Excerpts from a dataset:
....................
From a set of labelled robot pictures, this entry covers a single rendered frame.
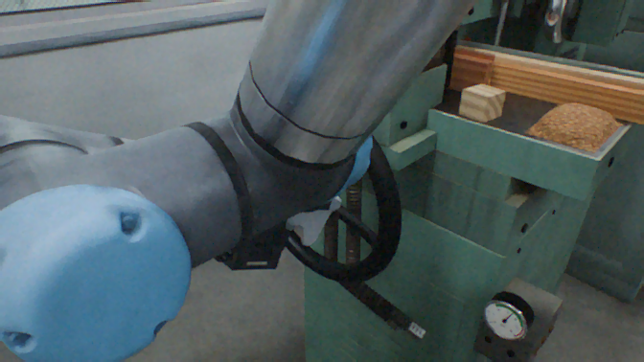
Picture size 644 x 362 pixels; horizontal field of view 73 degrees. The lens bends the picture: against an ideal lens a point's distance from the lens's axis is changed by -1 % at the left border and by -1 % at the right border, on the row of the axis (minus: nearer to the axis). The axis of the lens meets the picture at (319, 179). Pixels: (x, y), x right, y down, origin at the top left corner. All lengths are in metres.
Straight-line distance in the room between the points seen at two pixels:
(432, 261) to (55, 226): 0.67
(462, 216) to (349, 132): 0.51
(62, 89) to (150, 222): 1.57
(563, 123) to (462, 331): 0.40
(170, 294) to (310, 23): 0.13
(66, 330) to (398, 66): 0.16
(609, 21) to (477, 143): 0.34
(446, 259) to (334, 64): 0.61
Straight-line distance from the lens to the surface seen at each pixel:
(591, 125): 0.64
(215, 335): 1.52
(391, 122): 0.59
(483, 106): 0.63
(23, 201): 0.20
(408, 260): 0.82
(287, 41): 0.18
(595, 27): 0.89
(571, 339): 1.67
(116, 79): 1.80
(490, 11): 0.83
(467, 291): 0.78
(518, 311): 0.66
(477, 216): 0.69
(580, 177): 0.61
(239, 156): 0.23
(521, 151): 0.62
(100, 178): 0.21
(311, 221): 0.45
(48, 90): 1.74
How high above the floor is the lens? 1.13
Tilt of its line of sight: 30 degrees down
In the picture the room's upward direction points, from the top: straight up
....................
**What you should do:** Line count for the word "distance": work out how many lines of the data above include it, and reply with that number alone.

**Solution to this problem:** 3